• Collected data:
________________

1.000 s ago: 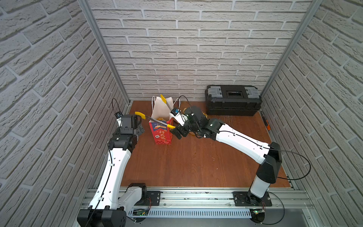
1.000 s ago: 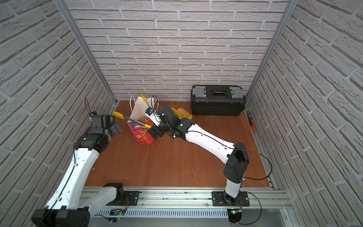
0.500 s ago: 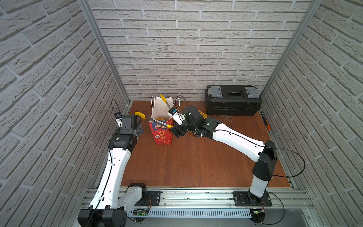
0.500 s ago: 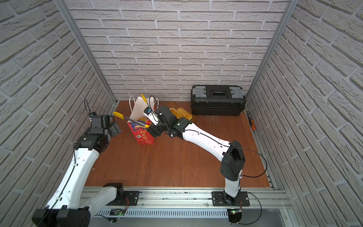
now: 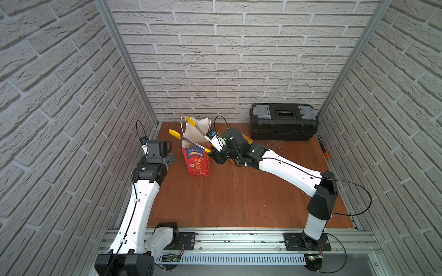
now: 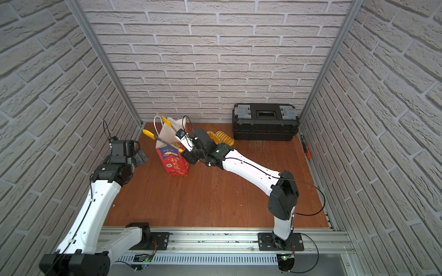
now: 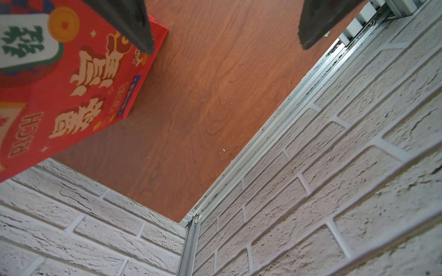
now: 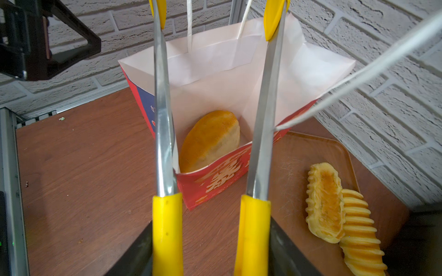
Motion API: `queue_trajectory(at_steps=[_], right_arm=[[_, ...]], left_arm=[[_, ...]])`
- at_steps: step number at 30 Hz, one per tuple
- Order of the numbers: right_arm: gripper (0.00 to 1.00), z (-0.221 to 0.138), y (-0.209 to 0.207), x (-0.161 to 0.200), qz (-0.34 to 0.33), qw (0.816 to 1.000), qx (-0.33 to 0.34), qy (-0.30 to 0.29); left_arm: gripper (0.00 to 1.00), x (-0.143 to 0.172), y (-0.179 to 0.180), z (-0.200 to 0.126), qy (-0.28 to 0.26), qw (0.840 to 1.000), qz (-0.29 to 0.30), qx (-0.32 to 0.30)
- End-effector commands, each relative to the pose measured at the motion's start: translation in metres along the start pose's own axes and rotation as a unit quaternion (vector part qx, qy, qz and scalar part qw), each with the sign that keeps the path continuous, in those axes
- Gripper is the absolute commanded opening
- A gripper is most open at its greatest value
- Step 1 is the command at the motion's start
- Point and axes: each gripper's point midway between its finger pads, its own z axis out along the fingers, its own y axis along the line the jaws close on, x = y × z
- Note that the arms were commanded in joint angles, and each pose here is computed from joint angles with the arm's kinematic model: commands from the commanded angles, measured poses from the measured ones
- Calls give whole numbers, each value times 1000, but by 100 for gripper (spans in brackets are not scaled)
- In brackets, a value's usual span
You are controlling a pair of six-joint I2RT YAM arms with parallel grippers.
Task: Pack bread into a paper bag
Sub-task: Pick up the fake bread from the plate.
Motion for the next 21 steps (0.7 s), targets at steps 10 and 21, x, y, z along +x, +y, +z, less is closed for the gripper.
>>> queue_trajectory(at_steps=[10, 21], right_arm=[[61, -69, 6, -54, 6, 992, -28, -124], [62, -131, 5, -73, 7, 978, -27, -205]], left_arm=[[96, -9, -1, -3, -12, 1000, -10, 6], [96, -13, -1, -7, -14, 1000, -11, 8]])
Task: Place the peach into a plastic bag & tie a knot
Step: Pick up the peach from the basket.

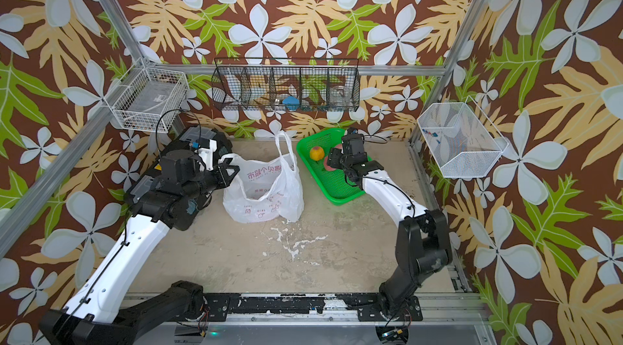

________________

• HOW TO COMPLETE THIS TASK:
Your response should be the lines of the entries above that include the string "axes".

• TASK SOLUTION:
- End-effector commands, each relative to the pose measured at the motion's start: translation in metres along the start pose's own axes and rotation as a unit quaternion (vector part qx, qy, qz and scalar part qw), each with the sign that keeps the path continuous, in those axes
- Point and axes: each gripper's point midway between its finger pads, its own z axis out along the fingers, its own y axis along the line the jaws close on, x = y × z

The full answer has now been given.